2018-12-17 16:23:37

by Vasily Averin

[permalink] [raw]
Subject: [PATCH 0/4] use-after-free in svc_process_common()

Unfortunately nfsv41+ clients are still not properly net-namespace-filied.

OpenVz got report on crash in svc_process_common()
abd founf that bc_svc_process() cannot use serv->sv_bc_xprt as a pointer.

serv is global structure, but sv_bc_xprt is assigned per-netnamespace.
If nfsv41+ shares (with the same minorversion) are mounted in several containers together
then bc_svc_process() can use wrong backchannel or even access freed memory.

OpenVz got report on crash svc_process_common(),
and after careful investigations Evgenii Shatokhin have found its reproducer.
Then I've reproduced the problem on last mainline kernel.

In described scenario you need to have:
- nodeA: VM with 2 interfaces and debug kernel with enabled KASAN.
- nodeB: any other node
- NFS-SRV: NFSv41+ server (4.2 is used in exaple below)

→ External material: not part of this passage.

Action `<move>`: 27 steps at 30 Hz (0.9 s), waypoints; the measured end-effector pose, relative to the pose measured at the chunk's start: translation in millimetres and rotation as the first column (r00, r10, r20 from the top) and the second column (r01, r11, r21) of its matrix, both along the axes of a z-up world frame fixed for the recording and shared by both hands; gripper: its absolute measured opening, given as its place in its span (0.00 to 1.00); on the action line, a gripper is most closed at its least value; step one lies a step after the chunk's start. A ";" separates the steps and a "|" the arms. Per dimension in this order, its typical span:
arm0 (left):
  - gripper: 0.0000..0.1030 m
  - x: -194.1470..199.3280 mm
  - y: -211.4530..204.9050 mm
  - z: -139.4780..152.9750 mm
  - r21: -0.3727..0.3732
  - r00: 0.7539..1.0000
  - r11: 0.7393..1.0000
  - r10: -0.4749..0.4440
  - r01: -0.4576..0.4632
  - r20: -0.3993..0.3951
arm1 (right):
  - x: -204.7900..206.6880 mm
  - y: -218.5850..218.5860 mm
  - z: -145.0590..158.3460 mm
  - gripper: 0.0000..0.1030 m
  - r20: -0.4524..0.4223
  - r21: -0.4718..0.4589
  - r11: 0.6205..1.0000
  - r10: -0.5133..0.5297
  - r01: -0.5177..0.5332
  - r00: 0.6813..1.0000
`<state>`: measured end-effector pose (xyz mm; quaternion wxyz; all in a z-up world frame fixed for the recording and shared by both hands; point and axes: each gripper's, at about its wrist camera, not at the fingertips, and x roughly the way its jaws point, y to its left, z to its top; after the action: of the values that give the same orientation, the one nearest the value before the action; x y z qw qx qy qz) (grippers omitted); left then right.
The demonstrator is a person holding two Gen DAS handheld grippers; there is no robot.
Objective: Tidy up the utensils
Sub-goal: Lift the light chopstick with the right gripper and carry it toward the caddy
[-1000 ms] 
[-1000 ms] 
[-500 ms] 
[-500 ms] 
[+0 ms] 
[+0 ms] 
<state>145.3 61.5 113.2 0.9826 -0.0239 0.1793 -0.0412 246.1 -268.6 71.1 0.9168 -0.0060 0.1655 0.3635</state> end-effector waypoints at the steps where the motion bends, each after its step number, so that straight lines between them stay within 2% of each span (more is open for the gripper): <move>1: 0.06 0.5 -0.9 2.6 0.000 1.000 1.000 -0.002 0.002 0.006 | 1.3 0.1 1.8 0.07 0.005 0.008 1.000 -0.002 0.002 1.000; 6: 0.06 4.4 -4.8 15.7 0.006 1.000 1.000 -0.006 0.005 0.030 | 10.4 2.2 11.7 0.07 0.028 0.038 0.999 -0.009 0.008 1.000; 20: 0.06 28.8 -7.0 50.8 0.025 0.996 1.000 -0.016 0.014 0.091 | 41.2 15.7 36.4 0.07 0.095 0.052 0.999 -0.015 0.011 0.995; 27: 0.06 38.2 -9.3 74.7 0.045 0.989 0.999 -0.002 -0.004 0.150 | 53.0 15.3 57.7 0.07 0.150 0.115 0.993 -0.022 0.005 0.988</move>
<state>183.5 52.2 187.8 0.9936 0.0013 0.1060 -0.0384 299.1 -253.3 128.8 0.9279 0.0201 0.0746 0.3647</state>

1) nodeA: mount nfsv41+ share
# mount -t nfs4 -o vers=4.2 NFS-SRV:/export/ /mnt/ns1
VvS: here serv->sv_bc_xprt is assigned first time,
in xs_tcp_bc_up() it is assigned to svc_xprt of mount's backchannel

2) nodeA: create net namespace, and mount the same (or any other) NFSv41+ share
# ip netns add second
# ip link set ens2 netns second
# ip netns exec second bash
(inside netns second) # dhclient ens2
VvS: now nets got access to external network
(inside netns second) # mount -t nfs4 -o vers=4.2 NFS-SRV:/export/ /mnt/ns2
VvS: now serv->sv_bc_xprt is overwritten by reference to svc_xprt of new mount's backchannel
NB: you can mount any other NFS share but minorversion must be the same.
NB2: if hardware allows you can use rdma transport here
NB3: you can access nothing in mounted share, problem's trigger was enabled already.

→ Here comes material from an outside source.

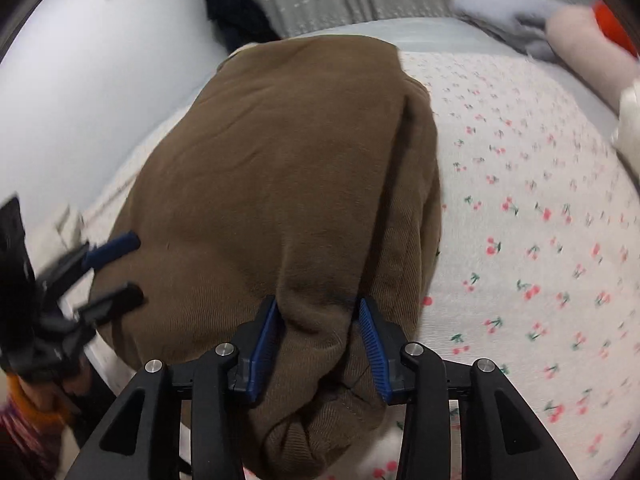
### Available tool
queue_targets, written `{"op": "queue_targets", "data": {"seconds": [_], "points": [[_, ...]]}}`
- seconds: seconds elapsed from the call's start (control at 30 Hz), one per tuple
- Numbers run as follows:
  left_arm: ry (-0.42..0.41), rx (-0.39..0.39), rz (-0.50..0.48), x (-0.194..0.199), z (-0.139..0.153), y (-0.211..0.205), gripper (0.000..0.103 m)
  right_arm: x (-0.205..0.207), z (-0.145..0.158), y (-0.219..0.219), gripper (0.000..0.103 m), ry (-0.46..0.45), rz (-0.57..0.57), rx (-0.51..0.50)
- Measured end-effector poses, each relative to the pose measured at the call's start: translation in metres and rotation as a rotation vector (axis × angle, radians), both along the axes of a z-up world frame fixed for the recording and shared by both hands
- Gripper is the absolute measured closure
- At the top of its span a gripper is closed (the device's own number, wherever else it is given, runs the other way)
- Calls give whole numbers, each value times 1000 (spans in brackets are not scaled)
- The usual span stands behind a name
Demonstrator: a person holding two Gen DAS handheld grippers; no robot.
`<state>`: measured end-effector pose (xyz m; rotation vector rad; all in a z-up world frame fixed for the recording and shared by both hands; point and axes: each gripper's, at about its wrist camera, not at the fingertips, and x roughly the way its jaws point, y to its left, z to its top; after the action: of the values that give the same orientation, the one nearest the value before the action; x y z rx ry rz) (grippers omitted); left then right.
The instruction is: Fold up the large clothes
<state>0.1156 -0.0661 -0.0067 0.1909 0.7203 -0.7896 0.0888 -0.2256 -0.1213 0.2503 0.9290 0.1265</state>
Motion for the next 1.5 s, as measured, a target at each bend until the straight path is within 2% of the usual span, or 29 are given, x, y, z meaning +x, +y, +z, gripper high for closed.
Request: {"op": "queue_targets", "data": {"seconds": [0.1,0.13,0.17,0.2,0.3,0.37,0.43,0.6,0.73,1.0,1.27,1.5], "points": [[25,24,66,0,13,1,36,-14,17,6,59,-67,-6,-23],[27,44,91,0,16,1,31,-19,23,6,58,-75,-15,-22],[19,70,125,-1,20,0,20,-24,29,6,56,-77,-30,-23],[2,102,172,-4,24,0,16,-30,36,6,55,-83,-45,-27],[-13,146,257,-13,34,2,13,-46,51,7,46,-104,-85,-71],[25,174,310,-16,35,4,11,-54,57,10,37,-105,-114,-112],[77,191,350,-20,34,8,10,-60,61,13,35,-104,-133,-131],[168,184,450,-29,32,23,6,-81,67,23,24,-69,-179,-170],[138,239,540,-43,38,31,3,-89,68,34,18,-32,-212,-218],[134,283,540,-62,45,24,3,-97,64,63,17,-1,-181,-319],[117,289,529,-68,49,13,3,-94,64,65,16,7,-226,-358],[116,290,521,-72,47,10,3,-93,65,66,16,5,-220,-364]]}}
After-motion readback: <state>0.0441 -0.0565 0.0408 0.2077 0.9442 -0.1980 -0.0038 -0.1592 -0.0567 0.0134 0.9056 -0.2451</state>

3) NodeA, destroy mount inside netns and then netns itself.

(inside netns second) # umount /mnt/ns2
(inside netns second) # ip link set ens2 netns 1
(inside netns second) # exit
VvS: return to init_net
# ip netns del second
VvS: now second NFS mount and second net namespace was destroyed.

4) Node A: prepare backchannel event
# echo test1 > /mnt/ns1/test1.txt
# echo test2 > /mnt/ns1/test2.txt
# python
>>> fl=open('/mnt/ns1/test1.txt','r')
>>>

4) Node B: replace file open by NodeA
# mount -t nfs -o vers=4.2 NFS-SRV:/export/ /mnt/
# mv /mnt/test2.txt /mnt/test1.txt

===> KASAN on nodeA detect an access to already freed memory.
(see dmesg example below for details)

svc_process_common()
/* Setup reply header */
rqstp->rq_xprt->xpt_ops->xpo_prep_reply_hdr(rqstp); <<< HERE

svc_process_common() uses already freed rqstp->rq_xprt,
it was assigned in bc_svc_process() where it was taken from serv->sv_bc_xprt.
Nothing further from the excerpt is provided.